The posterior probabilty, $P\left(H|DX\right)$: The probability that the hypothesis is true, given the prior information AND the data. This is what we want to calculate.
The prior probability, $P\left(H|X\right)$: The probability that the hypothesis is true given the prior information, but without knowing the data.
The sampling distribution, $P\left(D|HX\right)$: The probability that we would see this data set if the hypothesis and the prior information were both true.
A normalizing constant, $P\left(D|X\right)$: The probability that we would observe the data regardless of the hypothesis. Sometimes called the marginal.

The plan

The plan for solving problems like this is the following:

Write down Bayes' rule.
Write out all of the hypotheses as English sentences.
Write down the data.
Find all of the prior probabilities.
Find all of the sampling distributions.
Construct the normalizing term.
Shut up and calculate.

Let's take a closer look at the example problem from above.

Write down Bayes' rule

This seems obvious, but go ahead and do it anyway. In fact, write it using the notation above, since it's hard to forget what you're doing that way. I would give you about 80% credit as an interviewer if you got this far and were able to explain the terms.

Write out the hypotheses

In the Bayesian view, there is a space of hypotheses that describe every way the universe can be. For each problem, there is a set of mutually exclusive hypotheses that span that space. We might label them $\left(H_1, H_2,...,H_N \right)$. If you don't know what every member of this space is, you can't do the problem. On the other hand, this space reflects your view of the universe, so you can always define it in principle.
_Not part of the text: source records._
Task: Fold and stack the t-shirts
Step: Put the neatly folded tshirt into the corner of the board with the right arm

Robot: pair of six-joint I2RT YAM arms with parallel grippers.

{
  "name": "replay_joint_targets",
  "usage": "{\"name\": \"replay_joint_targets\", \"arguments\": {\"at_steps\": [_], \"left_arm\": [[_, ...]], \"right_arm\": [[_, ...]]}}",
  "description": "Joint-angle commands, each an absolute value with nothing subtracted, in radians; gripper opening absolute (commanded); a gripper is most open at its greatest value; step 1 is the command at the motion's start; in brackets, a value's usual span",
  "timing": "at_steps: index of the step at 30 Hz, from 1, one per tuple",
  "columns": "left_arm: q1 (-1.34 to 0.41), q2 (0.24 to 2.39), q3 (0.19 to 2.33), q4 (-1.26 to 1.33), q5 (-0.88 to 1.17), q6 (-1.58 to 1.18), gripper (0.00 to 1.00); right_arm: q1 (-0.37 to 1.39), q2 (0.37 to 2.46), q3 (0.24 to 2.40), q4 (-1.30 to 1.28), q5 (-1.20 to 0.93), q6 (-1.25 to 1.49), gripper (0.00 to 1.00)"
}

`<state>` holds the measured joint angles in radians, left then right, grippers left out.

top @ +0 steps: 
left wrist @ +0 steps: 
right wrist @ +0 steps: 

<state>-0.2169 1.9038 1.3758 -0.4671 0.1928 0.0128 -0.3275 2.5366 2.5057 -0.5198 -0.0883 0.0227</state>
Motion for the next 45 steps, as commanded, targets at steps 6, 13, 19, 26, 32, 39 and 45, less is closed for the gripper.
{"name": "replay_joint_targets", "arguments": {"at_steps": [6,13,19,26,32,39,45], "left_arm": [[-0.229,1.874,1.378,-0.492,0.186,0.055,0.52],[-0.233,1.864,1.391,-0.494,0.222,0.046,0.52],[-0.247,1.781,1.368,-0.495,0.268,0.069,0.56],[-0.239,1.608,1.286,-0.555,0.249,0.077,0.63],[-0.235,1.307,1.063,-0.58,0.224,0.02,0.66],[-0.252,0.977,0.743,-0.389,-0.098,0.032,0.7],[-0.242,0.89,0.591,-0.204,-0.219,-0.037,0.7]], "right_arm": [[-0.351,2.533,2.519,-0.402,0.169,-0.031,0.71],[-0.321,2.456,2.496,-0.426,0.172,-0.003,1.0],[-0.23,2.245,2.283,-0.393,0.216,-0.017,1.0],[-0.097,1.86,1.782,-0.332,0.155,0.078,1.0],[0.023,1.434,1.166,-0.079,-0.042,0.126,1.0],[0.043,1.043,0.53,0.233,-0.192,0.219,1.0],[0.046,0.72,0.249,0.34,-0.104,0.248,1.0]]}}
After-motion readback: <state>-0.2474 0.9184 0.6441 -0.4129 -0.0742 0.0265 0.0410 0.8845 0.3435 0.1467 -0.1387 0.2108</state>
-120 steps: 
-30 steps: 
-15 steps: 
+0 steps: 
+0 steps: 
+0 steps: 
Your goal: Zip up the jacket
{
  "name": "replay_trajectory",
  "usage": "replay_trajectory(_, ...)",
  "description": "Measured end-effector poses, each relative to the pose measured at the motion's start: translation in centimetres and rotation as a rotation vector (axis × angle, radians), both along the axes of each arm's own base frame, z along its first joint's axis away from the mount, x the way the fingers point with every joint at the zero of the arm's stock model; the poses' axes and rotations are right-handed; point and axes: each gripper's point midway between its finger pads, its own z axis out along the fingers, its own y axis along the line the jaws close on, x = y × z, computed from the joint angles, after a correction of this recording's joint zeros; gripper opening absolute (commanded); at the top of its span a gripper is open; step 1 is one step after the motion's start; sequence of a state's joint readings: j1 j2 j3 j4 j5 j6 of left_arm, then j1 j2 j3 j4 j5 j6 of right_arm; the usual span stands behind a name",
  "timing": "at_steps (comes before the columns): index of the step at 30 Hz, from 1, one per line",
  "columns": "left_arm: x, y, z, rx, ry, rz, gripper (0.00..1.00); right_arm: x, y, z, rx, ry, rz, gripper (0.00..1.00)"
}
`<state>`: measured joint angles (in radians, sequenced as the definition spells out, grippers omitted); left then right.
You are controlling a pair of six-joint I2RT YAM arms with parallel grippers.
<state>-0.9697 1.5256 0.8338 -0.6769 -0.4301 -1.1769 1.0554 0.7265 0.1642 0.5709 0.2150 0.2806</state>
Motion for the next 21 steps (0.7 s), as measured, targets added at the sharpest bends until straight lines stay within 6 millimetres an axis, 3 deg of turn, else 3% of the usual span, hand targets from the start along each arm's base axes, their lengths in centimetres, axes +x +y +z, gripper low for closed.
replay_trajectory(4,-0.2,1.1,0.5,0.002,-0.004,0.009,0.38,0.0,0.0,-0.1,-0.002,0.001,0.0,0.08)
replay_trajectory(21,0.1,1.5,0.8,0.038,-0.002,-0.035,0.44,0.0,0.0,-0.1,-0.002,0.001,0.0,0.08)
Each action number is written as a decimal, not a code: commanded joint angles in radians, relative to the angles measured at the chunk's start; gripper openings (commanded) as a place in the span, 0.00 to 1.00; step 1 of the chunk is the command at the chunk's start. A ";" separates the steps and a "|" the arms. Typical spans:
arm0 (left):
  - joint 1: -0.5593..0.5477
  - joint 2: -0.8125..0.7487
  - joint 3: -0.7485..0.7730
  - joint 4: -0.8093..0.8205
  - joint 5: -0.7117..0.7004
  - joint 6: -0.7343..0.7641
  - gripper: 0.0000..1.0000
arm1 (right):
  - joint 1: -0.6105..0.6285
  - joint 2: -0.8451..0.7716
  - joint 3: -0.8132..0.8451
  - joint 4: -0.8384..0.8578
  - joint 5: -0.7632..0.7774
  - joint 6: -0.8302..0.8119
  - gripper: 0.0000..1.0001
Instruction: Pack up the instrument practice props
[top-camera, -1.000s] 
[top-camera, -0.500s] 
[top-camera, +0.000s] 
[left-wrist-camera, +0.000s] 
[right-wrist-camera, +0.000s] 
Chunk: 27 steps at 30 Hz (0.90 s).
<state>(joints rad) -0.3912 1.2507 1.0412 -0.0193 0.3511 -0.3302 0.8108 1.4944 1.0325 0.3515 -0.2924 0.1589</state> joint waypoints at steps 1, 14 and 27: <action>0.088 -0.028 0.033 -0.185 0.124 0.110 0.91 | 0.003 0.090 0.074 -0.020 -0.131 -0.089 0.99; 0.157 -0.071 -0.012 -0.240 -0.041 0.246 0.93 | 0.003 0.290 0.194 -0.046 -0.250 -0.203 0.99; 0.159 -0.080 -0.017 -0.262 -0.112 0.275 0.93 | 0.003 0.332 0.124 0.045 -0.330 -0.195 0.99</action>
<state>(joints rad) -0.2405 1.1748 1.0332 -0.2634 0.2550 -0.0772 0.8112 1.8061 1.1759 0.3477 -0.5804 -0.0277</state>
For the above problem, we have the hypotheses

$$H_1 = \textrm{Your friend drove the small car.}$$ $$H_2 = \textrm{Your friend did not drive the small car.}$$

Mutually exclusive and exhaustive. Lovely.

Write down the data

The data are the things that let us update our beliefs about a set of propositions. Often, they're the things we measure. They can also be written as full sentences, and might be something like $D = \textrm{"I saw three ships come sailing in,"}$ or $D = \textrm{"Out of six die rolls, two of them resulted in a 4."}$

The data can also be a complicated logical statement, which lets us join together a bunch of points. For example, $D = \textrm{"The first roll was a 1 AND the second roll was a 5 AND..."}$, which can be represented as $D = D_1D_2D_3...$.

In the example problem, $D=\textrm{"Your friend was on time this morning."}$

Find the prior probabilities

In 99.999% of textbook problems, this step is as easy as reading some numbers from the problem statment. Prior probabilities will be provided directly, and we remain agnostic about where they came from. This leads to a great deal of confusion and skepticism about Bayes' rule, which I'll elaborate on another time. For now, be assured that for any set of prior information, there is one correct prior probability on each hypothesis.

Let's take the given priors for hypothesis $H_1$ and $H_2$:

$$P\left(H_1|X\right) = 3/4$$

or, "the probability that your friend drove the small car given the problem statement but without knowing whether he was on time is equal to $3/4$. And:

$$P\left(H_2|X\right) = 1/4$$.

Since the set of $H_i$ include the whole of possible reality, the prior probabilities had better sum to unity, and they do.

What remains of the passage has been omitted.